I set up some simple monitoring of our image proxy server in Graphite. Not really knowing much about how it would perform I added some graphs for CPU load average, free/used memory and outbound HTTP 200/5xx responses.

I also add a feature switch to the image proxy, so I could turn it on and off quickly outside of a release cycle.

Before I used it with live traffic I asked the sys admins to put a CDN in front of my application.

Wednesday

Today was release day.

Another developer, somewhat more talented at finessing Scala than me, helped refactor the code that wrote our image host names to the HTML.

Testing outside of production is artificial. Fake traffic, fake users, simulated results can only prove so much.

Rather than spend ages load testing in an artificial environment I found the smallest change I could make in production to test my code.

In this case I decided to swap the 140x140px profile images on our contributor pages so that they would hit my new service. These pages only get a small amount of traffic - a few dozen hits p/min.

I configured the image compression service to shrink the JPEG quality a little before sending them out to the browser.

There's a couple of other ways to run these sorts of tests,

I turned on the switch. I sat and watched the graphs I had set up. Everything looked fine.

The last task of the day was to configure a basic alert to tell me if anything was broken. Typically we use load balancer latency. If that dropped to an unacceptable level I would get a SMS during the night.

That text message never arrived. I slept soundly that night.

Thursday

After a successful initial release, confident that I was heading the right direction, I merged the code in to our master and redeployed it.

My objective today was to hit the service with a bit more traffic.

In the morning I scaled up the image proxy server stack to twice it's normal size and proxied all our photo galleries. For devices with smaller viewports this shaved about 50% of the download size.

The graphs leapt up a little as you would expect, but well within acceptable levels so in the afternoon I added our set of frontpages, then articles.

At this point 100% of our image traffic was being served off the new service.

Friday

My last task was to write up a short README explaining how it worked and the decision I'd come to should anyone want to pick it up in the future.

Some time later

Of course I'd forgotten a few things, so the server was picked at a bit over the subsequent few months with the odd bug fix and improvement.
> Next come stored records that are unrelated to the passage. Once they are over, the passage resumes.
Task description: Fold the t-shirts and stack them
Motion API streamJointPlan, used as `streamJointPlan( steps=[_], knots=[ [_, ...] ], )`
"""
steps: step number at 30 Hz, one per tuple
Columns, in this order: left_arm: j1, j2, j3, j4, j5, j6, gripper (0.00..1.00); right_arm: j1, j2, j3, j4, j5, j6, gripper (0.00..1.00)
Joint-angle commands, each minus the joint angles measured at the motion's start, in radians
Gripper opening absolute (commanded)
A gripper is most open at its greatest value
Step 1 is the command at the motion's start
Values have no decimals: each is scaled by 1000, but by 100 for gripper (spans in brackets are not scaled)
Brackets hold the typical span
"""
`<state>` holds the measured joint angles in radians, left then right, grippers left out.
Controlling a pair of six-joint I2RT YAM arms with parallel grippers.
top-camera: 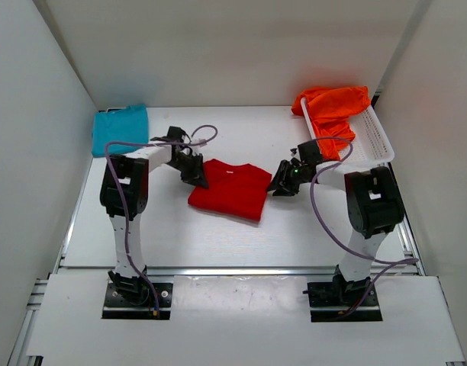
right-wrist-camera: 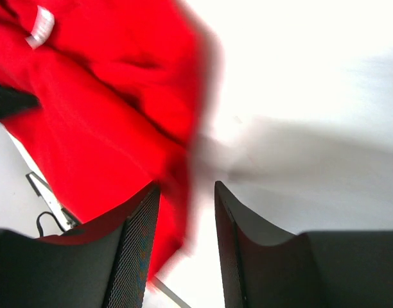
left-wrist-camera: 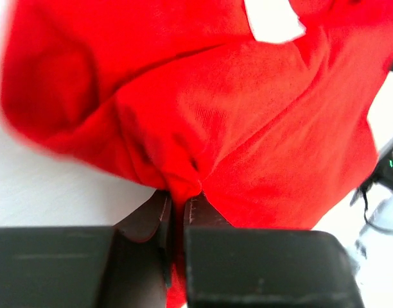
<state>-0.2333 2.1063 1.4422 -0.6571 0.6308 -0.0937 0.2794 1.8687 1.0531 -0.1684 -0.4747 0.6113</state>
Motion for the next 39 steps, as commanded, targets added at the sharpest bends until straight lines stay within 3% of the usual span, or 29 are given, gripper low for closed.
streamJointPlan(
  steps=[1,9,17,24,32,39],
  knots=[
    [90,-38,139,-74,-91,34,0,-39,-141,-36,-34,47,-39,45],
    [176,220,790,-312,-440,216,0,-112,-319,-113,-54,82,-59,45],
    [198,343,1029,-237,-764,359,0,-132,-368,-127,-88,108,-78,45],
    [233,301,1031,-92,-879,388,0,-117,-355,-102,-106,114,-79,44],
    [276,158,862,86,-934,448,0,-97,-348,-107,-99,119,-54,44],
    [365,149,868,93,-934,433,0,-100,-361,-120,-108,123,-58,44]
  ],
)
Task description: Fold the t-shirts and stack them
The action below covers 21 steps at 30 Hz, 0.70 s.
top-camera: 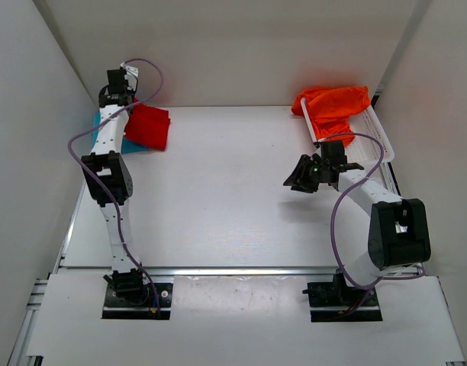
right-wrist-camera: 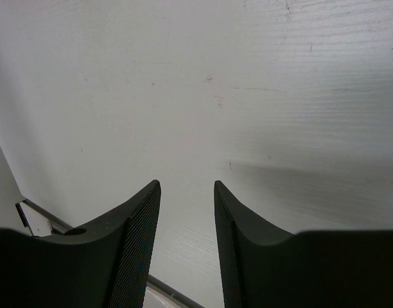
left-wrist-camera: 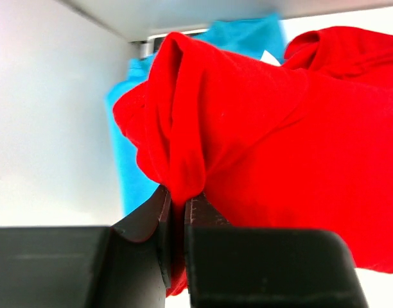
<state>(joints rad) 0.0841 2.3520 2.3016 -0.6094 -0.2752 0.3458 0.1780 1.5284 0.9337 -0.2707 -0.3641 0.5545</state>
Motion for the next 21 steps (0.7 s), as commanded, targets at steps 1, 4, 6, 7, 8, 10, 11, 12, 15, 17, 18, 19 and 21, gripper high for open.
streamJointPlan(
  steps=[1,4,6,7,8,10,11,12,15,17,18,19,21],
  knots=[
    [63,-94,12,46,-22,4,0,-6,-25,-3,-8,14,2,44],
    [86,-96,6,37,-19,-10,0,-9,-28,-18,-4,11,1,44],
    [103,-103,-10,39,-2,-16,0,-11,-18,-15,-4,8,5,44],
    [118,-108,-27,45,2,-19,0,-9,-19,-13,-4,7,-4,45],
    [126,-108,-37,48,4,-27,0,-6,-24,-13,-5,7,-1,44],
    [138,-103,-41,45,14,-36,0,-2,-4,-10,-2,4,5,44],
    [149,-99,-33,42,16,-42,0,-2,-7,-4,-1,1,-4,44],
    [152,-86,-34,25,19,-47,0,0,-1,-3,-1,-4,-4,45],
    [161,-47,8,11,25,-47,0,8,22,14,-13,-13,-8,44],
    [174,-14,41,-4,18,-54,0,17,35,25,-12,-16,-16,44],
    [177,-8,51,-6,10,-60,0,18,39,30,-13,-16,-16,44],
    [183,6,59,-9,5,-56,0,21,42,34,-13,-21,-11,44],
    [189,13,59,-10,-19,-61,0,18,47,27,-10,-25,-10,44]
  ],
)
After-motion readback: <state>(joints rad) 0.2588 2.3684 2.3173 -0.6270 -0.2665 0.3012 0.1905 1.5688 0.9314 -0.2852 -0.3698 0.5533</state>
After we understood the application's performance requirements we scaled the hardware it back down to an adequate level, after our over-precaution during the initial production testing.

Why this is good for the business

With full control over the software, infrastructure, QA and deployment the speed at which we can build something, ship it, test, diagnose, and mark it as done is very fast indeed. It's a credit to the Guardian development team as a whole that they have built a system that allows people of all skill levels the control and responsibility to this.
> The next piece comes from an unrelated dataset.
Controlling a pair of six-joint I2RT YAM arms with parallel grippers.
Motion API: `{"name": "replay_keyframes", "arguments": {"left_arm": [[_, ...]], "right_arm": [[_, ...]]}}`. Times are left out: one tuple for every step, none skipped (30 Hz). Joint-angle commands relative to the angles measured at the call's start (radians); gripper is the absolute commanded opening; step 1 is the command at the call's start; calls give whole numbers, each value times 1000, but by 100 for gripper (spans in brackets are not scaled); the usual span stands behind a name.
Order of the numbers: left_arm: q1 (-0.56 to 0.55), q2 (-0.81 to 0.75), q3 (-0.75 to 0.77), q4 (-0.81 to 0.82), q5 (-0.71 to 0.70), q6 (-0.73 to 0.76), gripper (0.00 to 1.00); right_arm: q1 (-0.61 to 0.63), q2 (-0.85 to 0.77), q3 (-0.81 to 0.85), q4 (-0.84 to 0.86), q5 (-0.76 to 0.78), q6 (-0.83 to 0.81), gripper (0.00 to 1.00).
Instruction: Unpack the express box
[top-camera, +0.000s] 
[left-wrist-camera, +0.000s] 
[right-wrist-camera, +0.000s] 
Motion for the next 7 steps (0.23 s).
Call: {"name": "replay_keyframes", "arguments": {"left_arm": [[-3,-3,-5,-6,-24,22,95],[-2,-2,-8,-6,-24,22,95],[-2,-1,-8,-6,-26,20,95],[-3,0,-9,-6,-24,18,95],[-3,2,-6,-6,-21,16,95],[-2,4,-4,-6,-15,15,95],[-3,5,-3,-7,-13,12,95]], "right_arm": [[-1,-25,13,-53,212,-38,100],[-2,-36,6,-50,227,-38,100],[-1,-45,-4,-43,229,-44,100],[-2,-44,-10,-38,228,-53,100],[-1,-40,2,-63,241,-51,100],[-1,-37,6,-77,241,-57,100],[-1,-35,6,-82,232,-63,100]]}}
Speed is good for business, it saves money.

I made several mistakes during this process, our development process makes it easy to make them, and easy to fix. If all you are ever doing is taking small steps in the right direction then the risks of introducing change are largely mitigated.

Lower risk of breaking things and the faster discovery of problems is also good for business.
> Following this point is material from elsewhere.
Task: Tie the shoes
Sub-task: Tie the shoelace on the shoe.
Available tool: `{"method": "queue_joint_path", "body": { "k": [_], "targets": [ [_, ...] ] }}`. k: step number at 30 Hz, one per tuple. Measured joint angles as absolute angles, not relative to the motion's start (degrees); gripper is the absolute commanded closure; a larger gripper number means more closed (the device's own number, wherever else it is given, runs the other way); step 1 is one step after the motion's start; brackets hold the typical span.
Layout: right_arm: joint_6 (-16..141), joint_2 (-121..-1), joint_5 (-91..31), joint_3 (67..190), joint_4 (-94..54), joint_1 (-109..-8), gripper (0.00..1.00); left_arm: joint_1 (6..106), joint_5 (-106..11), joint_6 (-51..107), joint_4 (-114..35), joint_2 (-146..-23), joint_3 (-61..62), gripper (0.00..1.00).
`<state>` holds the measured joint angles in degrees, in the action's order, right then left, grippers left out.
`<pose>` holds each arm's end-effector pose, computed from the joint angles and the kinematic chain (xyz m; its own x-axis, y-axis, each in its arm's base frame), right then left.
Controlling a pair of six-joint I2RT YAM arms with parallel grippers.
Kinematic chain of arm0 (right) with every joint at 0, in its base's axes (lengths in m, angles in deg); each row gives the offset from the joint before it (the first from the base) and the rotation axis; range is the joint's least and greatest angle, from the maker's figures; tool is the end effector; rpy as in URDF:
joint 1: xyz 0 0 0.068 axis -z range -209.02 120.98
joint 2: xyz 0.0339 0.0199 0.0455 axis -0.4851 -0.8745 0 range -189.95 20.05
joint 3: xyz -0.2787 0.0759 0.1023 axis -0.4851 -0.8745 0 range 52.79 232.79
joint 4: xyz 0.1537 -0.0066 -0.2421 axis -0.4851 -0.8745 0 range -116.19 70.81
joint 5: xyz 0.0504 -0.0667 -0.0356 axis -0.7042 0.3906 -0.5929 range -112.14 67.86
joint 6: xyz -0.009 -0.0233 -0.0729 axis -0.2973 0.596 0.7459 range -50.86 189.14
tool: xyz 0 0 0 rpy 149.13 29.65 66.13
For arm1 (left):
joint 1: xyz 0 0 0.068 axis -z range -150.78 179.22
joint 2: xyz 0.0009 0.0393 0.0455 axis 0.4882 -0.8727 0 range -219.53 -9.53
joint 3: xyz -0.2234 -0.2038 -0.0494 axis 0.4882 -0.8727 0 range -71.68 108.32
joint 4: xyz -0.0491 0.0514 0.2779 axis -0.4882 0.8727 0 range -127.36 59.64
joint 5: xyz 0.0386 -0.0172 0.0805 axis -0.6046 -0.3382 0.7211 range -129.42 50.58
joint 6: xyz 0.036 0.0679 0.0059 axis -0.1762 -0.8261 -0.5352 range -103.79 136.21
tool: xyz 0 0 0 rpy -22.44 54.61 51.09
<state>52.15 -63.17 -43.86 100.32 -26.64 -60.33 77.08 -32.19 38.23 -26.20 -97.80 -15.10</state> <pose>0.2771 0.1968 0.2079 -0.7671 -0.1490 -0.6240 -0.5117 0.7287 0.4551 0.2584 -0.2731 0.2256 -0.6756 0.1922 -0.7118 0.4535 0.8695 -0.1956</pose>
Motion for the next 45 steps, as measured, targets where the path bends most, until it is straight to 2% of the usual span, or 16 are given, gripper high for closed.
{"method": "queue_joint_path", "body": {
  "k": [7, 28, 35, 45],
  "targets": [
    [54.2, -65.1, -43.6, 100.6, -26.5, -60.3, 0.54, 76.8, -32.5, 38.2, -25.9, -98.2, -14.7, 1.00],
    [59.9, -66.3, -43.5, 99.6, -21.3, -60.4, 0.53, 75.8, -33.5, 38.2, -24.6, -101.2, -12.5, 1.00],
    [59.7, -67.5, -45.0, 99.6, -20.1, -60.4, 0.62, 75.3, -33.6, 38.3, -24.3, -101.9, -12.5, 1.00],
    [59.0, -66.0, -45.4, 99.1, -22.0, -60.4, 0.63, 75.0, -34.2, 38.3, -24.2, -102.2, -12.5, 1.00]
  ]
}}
Matt's blog about this subject is short and sweet.

At no point did I spend more than a day or two between releasing anything. Once I'd done it I shipped it. Working in small batches means you are more focussed, less likely to accidentally add a whole load of features (Ie. complexity). It's easier for others in the team (engineers, design, QA etc.) to understand and review your work. The planning overhead was minimal.

Focus, simplicity and small provable, predictable deliveries are what businesses want from software teams.

A team of people doing this throughout the year, every day making a handful of things better than yesterday, is an optimal way to deliver software but it's not that easy to keep this pace up in a large(ish) development team and we often get it wrong.

I wrote this to remind myself why we bother.